* _Problem_:
The material is to be repeated exactly, from first line to last.
┄┄┄┄┄┄
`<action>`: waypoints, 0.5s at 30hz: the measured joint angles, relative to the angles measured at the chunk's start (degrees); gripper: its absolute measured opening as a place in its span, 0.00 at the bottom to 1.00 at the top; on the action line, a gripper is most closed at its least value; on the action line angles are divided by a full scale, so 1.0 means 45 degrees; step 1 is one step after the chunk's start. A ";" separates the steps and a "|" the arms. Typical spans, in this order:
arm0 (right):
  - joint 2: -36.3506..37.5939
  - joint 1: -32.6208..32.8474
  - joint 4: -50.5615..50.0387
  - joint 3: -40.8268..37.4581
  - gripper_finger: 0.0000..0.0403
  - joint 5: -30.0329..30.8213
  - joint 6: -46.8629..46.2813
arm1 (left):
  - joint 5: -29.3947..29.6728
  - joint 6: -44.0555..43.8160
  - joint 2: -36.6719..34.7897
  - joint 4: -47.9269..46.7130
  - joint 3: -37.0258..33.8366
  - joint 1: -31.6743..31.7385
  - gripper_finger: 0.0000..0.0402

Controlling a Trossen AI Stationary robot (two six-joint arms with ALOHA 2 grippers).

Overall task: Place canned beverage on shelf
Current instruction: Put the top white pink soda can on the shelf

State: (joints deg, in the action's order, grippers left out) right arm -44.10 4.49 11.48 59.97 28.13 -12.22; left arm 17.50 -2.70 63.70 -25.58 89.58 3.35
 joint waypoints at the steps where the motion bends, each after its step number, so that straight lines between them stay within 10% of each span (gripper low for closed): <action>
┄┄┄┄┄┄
* _Answer below_:
`<action>`: waypoints, 0.5s at 30hz: the measured joint angles, relative to the angles measured at the chunk's start (degrees); gripper: its absolute measured opening as a place in its span, 0.00 at the bottom to 1.00 at the top; on the action line, a gripper is most closed at its least value; on the action line angles are divided by a full scale, so 1.0 means 45 degrees; step 1 is one step after the chunk's start. A ";" separates the steps and a "|" the arms. Typical spans, in this order:
arm0 (right):
  - joint 2: -36.3506..37.5939
  - joint 1: -32.6208..32.8474
  - joint 4: -50.5615..50.0387
  - joint 3: -40.8268..37.4581
  - gripper_finger: 0.0000..0.0403
  - joint 5: -30.0329..30.8213
  - joint 6: -46.8629..46.2813
arm1 (left):
  - joint 5: -29.3947..29.6728
  - joint 6: -44.0555..43.8160
  - joint 2: -36.6719..34.7897
  - joint 4: -47.9269..46.7130
  - joint 3: -37.0258..33.8366
  - joint 1: -31.6743..31.7385
  - gripper_finger: 0.0000..0.0402

Controlling a Trossen AI Stationary robot (two six-joint arms with ALOHA 2 grippers).

Overall task: Place canned beverage on shelf
Current instruction: Put the top white pink soda can on the shelf

State: (joints deg, in the action's order, grippers left out) right arm -44.10 4.49 11.48 59.97 28.13 -12.22; left arm 17.50 -2.70 63.70 -25.58 89.58 3.35
 joint waypoints at the steps where the motion bends, each after its step number, so that straight lines between them stay within 10% of each span (gripper low for closed): <action>

This concludes the output for the exercise.